This week Jenna and I, along with Glen Valentine a principal at Stephen Stimson & Associates, had the pleasure of talking to a group of high school students in the Green Ambassador program about the field of landscape architecture and the design process. The workshop was held on Thompson Island, part of the Boston Harbor Islands and a former agricultural school for boys. The students, who all worked on ecological restoration on the island last summer, will be working with a carpenter to build visitor infrastructure on the island this summer.
During the presentation, we talked to the students about what landscape architecture is, explaining that it ranges in scale from the very small – a roof garden or a pop-up parklet – to the very large – a city-wide system of parks or a multi-national trail. We discussed iterative design as a non-linear series of steps and showed them several Boston area case studies. After fielding questions, we went outside to show the students how site analysis works in practice.
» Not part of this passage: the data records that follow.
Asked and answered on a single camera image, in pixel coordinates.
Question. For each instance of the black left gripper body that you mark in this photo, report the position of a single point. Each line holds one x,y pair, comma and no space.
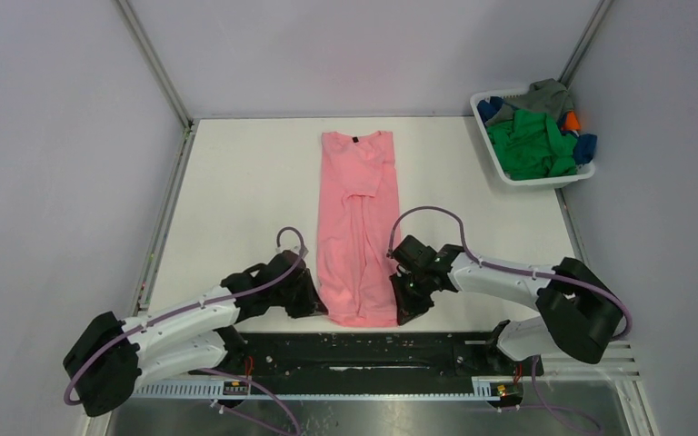
297,300

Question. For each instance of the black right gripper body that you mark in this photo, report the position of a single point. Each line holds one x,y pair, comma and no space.
413,292

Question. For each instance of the pink t-shirt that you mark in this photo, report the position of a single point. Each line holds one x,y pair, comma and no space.
357,208

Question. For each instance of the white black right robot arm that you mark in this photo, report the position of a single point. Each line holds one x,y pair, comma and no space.
577,315

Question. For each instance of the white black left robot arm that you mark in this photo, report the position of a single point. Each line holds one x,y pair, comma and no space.
113,358

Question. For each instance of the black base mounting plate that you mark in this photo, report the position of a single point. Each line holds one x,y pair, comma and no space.
387,357

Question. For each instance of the green t-shirt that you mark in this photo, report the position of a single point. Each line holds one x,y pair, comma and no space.
531,146

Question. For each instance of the white laundry basket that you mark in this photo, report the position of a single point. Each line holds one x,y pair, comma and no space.
485,106

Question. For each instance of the blue garment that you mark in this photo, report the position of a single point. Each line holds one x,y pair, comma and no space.
585,148

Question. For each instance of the orange garment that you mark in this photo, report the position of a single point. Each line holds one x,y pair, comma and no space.
570,122

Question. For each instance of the grey t-shirt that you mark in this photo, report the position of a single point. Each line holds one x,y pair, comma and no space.
547,96

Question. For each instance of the white slotted cable duct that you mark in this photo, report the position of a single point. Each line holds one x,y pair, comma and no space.
457,389

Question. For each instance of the aluminium frame rails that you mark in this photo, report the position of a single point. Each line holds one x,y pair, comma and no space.
153,146

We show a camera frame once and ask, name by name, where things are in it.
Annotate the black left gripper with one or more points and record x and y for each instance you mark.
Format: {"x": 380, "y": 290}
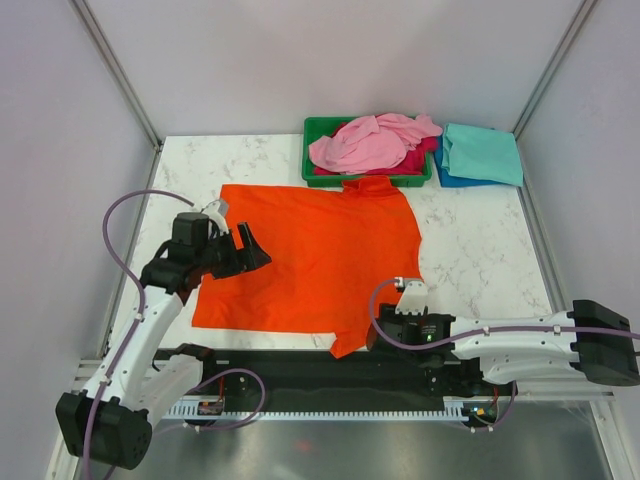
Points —
{"x": 250, "y": 256}

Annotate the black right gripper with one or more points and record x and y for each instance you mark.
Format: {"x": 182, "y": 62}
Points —
{"x": 387, "y": 314}

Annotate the orange t shirt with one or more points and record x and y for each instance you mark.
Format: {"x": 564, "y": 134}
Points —
{"x": 329, "y": 251}

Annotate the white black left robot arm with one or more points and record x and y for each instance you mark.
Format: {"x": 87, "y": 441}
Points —
{"x": 112, "y": 418}

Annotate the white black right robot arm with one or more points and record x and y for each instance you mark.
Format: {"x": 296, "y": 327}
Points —
{"x": 589, "y": 340}

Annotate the green plastic bin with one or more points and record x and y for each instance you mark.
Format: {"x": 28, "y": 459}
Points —
{"x": 315, "y": 127}

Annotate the blue folded t shirt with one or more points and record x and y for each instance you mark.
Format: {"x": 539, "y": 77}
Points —
{"x": 448, "y": 181}

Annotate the pink t shirt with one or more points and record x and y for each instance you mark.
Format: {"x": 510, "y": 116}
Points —
{"x": 410, "y": 129}

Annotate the teal folded t shirt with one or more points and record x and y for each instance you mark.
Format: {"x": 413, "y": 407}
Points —
{"x": 483, "y": 154}

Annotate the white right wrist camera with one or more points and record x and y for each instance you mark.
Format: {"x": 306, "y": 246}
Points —
{"x": 413, "y": 299}

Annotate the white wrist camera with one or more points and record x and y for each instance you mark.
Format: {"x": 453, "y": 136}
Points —
{"x": 216, "y": 211}
{"x": 413, "y": 299}

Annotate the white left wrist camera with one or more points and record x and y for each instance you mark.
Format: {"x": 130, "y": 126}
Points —
{"x": 216, "y": 211}

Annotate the white slotted cable duct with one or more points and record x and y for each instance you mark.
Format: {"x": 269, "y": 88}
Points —
{"x": 200, "y": 409}

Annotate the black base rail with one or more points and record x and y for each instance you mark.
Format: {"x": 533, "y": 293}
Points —
{"x": 312, "y": 377}

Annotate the left aluminium frame post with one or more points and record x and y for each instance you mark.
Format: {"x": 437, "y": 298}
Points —
{"x": 101, "y": 43}

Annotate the aluminium frame post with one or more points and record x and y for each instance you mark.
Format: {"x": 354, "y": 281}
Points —
{"x": 101, "y": 43}
{"x": 564, "y": 46}

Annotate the right aluminium frame post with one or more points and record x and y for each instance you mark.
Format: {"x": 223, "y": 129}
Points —
{"x": 564, "y": 46}

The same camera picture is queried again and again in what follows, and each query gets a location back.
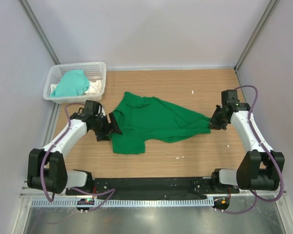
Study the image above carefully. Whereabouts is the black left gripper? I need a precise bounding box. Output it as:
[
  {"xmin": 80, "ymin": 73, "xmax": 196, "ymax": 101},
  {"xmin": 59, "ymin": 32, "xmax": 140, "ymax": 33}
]
[{"xmin": 90, "ymin": 113, "xmax": 122, "ymax": 141}]

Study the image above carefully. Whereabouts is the green t shirt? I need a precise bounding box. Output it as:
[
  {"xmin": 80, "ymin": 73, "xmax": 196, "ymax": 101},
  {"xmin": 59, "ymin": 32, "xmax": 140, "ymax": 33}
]
[{"xmin": 110, "ymin": 92, "xmax": 211, "ymax": 155}]

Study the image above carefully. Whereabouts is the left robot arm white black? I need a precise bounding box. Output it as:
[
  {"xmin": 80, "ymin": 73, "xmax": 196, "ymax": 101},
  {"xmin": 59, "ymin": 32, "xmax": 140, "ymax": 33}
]
[{"xmin": 27, "ymin": 100, "xmax": 122, "ymax": 195}]

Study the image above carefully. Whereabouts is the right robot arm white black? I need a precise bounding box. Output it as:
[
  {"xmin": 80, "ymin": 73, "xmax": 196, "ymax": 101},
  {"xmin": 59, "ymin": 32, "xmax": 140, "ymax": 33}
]
[{"xmin": 209, "ymin": 90, "xmax": 285, "ymax": 193}]

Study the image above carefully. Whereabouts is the white t shirt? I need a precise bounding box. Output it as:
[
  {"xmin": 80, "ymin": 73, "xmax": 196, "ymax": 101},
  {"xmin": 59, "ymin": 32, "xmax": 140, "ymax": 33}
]
[{"xmin": 50, "ymin": 80, "xmax": 102, "ymax": 98}]

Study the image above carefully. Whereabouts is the teal t shirt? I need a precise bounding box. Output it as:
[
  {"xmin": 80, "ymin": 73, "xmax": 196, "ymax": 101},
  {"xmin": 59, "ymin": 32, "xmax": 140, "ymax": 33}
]
[{"xmin": 50, "ymin": 70, "xmax": 90, "ymax": 98}]

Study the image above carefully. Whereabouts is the white plastic basket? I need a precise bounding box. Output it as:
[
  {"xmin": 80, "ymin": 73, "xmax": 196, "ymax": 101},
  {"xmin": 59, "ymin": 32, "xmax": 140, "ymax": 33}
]
[{"xmin": 43, "ymin": 62, "xmax": 106, "ymax": 104}]

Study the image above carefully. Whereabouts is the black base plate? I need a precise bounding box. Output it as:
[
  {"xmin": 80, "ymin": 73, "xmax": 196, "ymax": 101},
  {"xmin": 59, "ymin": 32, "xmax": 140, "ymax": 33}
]
[{"xmin": 78, "ymin": 177, "xmax": 239, "ymax": 200}]

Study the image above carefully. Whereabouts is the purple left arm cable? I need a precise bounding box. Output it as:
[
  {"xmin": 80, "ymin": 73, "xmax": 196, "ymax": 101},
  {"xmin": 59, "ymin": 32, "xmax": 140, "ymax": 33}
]
[{"xmin": 39, "ymin": 103, "xmax": 117, "ymax": 212}]

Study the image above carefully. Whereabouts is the white slotted cable duct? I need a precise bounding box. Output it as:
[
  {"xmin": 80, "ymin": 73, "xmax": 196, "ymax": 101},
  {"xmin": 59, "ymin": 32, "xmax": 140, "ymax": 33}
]
[{"xmin": 31, "ymin": 197, "xmax": 214, "ymax": 208}]

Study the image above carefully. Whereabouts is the aluminium frame rail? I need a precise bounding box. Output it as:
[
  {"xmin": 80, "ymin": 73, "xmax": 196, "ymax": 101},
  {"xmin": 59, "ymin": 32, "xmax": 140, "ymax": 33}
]
[{"xmin": 19, "ymin": 175, "xmax": 288, "ymax": 198}]

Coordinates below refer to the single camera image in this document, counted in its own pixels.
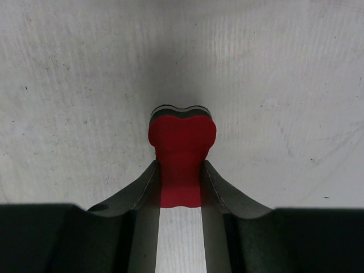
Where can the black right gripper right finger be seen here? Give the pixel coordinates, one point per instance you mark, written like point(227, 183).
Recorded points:
point(242, 235)

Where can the red bone-shaped eraser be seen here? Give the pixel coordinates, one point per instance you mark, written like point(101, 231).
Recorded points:
point(182, 138)

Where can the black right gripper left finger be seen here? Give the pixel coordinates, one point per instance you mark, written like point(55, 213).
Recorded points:
point(118, 234)

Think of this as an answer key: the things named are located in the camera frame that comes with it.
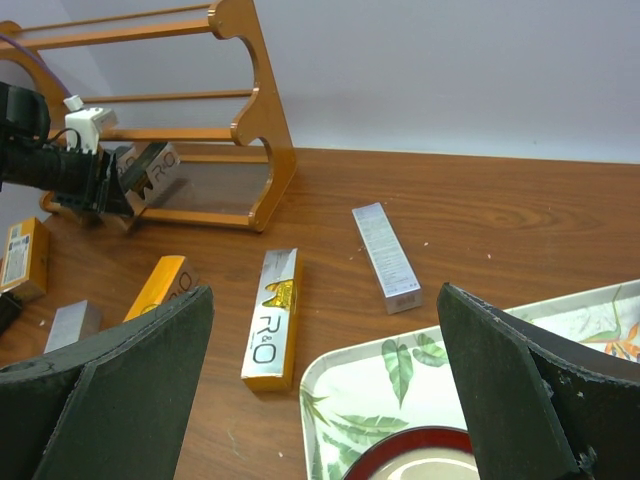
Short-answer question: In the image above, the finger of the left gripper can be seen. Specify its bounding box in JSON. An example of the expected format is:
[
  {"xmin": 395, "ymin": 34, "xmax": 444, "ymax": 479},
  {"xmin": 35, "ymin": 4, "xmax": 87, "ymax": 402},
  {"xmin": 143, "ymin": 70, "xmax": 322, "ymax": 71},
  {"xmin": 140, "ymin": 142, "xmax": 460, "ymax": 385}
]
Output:
[{"xmin": 102, "ymin": 149, "xmax": 134, "ymax": 218}]

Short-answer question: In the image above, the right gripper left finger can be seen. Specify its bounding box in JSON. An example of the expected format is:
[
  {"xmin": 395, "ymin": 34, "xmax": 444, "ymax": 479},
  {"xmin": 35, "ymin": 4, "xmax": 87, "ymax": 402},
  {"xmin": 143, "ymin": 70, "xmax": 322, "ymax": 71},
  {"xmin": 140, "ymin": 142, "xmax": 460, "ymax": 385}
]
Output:
[{"xmin": 1, "ymin": 286, "xmax": 214, "ymax": 479}]

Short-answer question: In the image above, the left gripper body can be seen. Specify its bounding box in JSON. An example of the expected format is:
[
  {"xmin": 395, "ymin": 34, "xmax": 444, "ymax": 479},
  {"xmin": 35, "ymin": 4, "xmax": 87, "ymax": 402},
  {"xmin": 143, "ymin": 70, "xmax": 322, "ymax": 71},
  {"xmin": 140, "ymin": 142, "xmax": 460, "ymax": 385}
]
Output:
[{"xmin": 1, "ymin": 145, "xmax": 115, "ymax": 213}]

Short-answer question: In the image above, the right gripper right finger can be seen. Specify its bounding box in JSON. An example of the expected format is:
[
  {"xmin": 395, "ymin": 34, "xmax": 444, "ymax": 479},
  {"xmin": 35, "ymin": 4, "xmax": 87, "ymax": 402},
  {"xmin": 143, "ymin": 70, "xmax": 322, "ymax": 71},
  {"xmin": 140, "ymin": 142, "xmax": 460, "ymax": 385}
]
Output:
[{"xmin": 437, "ymin": 283, "xmax": 639, "ymax": 479}]

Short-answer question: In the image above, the black toothpaste box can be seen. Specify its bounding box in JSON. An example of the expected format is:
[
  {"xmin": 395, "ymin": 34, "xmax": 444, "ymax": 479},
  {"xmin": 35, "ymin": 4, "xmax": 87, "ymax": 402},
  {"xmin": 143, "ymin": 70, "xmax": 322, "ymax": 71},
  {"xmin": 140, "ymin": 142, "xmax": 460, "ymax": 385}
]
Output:
[
  {"xmin": 115, "ymin": 142, "xmax": 180, "ymax": 218},
  {"xmin": 0, "ymin": 292, "xmax": 23, "ymax": 335}
]

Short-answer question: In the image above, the orange toothpaste box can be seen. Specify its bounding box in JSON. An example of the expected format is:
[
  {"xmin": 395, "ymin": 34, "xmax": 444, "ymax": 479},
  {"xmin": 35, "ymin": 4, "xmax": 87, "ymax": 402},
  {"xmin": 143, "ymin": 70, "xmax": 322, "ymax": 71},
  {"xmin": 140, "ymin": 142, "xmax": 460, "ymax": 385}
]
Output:
[{"xmin": 124, "ymin": 255, "xmax": 200, "ymax": 322}]

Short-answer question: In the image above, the yellow toothpaste box with barcode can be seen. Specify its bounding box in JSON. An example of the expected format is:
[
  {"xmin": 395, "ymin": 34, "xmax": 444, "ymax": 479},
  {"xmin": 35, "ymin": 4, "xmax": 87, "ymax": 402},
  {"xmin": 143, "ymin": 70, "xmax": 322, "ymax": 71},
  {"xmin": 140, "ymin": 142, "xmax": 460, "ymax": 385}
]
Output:
[{"xmin": 1, "ymin": 217, "xmax": 50, "ymax": 303}]

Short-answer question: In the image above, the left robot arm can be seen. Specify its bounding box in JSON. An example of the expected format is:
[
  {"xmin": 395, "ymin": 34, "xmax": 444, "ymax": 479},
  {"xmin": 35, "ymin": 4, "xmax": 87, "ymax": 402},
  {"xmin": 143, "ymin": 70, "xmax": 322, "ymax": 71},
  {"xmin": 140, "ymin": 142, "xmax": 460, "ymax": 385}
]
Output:
[{"xmin": 1, "ymin": 83, "xmax": 134, "ymax": 217}]

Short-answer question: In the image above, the orange wooden three-tier shelf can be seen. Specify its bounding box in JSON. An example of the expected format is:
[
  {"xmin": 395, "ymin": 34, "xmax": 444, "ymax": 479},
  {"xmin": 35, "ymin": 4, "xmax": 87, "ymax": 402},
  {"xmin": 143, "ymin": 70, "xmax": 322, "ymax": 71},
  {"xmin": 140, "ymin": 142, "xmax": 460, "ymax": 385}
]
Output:
[{"xmin": 1, "ymin": 1, "xmax": 296, "ymax": 231}]

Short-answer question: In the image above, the silver toothpaste box centre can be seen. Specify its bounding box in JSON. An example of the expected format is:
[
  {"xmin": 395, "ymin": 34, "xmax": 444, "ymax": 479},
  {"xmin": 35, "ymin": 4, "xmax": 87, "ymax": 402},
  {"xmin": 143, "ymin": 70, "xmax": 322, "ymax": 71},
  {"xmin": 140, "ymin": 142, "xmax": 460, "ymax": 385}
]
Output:
[{"xmin": 44, "ymin": 300, "xmax": 102, "ymax": 353}]

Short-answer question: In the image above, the red rimmed cream plate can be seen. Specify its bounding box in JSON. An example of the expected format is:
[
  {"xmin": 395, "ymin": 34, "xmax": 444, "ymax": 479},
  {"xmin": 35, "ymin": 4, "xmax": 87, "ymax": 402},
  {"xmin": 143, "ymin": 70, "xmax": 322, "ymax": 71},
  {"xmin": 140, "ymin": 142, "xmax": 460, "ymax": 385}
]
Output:
[{"xmin": 343, "ymin": 426, "xmax": 480, "ymax": 479}]

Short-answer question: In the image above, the silver gold R&O toothpaste box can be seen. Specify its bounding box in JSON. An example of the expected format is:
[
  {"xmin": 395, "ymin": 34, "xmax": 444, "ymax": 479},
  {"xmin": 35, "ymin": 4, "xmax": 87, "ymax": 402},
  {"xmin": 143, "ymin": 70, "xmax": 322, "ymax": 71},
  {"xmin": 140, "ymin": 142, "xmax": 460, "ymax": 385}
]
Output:
[{"xmin": 240, "ymin": 248, "xmax": 302, "ymax": 392}]

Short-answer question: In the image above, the silver toothpaste box far right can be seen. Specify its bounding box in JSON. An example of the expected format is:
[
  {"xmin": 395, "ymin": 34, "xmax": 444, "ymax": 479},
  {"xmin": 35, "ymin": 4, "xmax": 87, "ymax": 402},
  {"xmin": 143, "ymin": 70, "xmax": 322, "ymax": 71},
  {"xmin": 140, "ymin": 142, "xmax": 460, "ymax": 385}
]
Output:
[{"xmin": 352, "ymin": 202, "xmax": 423, "ymax": 314}]

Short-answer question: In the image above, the leaf patterned white tray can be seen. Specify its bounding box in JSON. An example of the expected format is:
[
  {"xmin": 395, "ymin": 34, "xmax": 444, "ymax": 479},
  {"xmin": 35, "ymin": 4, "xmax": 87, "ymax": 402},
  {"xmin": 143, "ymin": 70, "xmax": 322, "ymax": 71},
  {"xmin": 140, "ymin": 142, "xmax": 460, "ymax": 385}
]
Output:
[{"xmin": 299, "ymin": 281, "xmax": 639, "ymax": 479}]

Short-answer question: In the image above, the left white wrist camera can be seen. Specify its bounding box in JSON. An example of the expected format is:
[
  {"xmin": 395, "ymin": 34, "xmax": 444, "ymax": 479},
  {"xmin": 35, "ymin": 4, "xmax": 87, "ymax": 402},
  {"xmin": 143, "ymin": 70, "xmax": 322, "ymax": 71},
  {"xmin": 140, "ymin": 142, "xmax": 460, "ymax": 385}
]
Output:
[{"xmin": 63, "ymin": 95, "xmax": 117, "ymax": 154}]

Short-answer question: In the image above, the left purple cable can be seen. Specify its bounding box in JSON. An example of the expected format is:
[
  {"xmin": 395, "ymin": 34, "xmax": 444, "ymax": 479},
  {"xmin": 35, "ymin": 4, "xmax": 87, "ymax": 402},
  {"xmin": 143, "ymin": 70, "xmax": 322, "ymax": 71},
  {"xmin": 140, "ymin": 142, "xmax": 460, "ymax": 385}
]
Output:
[{"xmin": 0, "ymin": 33, "xmax": 74, "ymax": 99}]
We gave each student a slip of paper listing the features that we look for when we analyze cultural landscapes for NPS and another slip of paper listing the questions we ask ourselves as landscape architects in training to gauge the qualitative aspects of a place. In teams of 3 or 4, the students traversed the island and sketched on a basemap we had given them to record their observations. Some teams used pictorial icons to denote features such as hot areas (a sun) and shady spaces (a tree). Others wanted to show features in plan view more or less to scale. We use both methods in landscape architecture to create maps and site plans. We didn’t give the students instruction on a particular way to represent their observations, so their styles of depicting what they saw and experienced were completely their own.
On Thursday, after a trip to Lowell that Jenna wrote about in her blog this week, we got to go to an SCA sponsored pizza party at Assembly Row in Somerville. We enjoyed pizza, music, and good conversation with other SCA interns.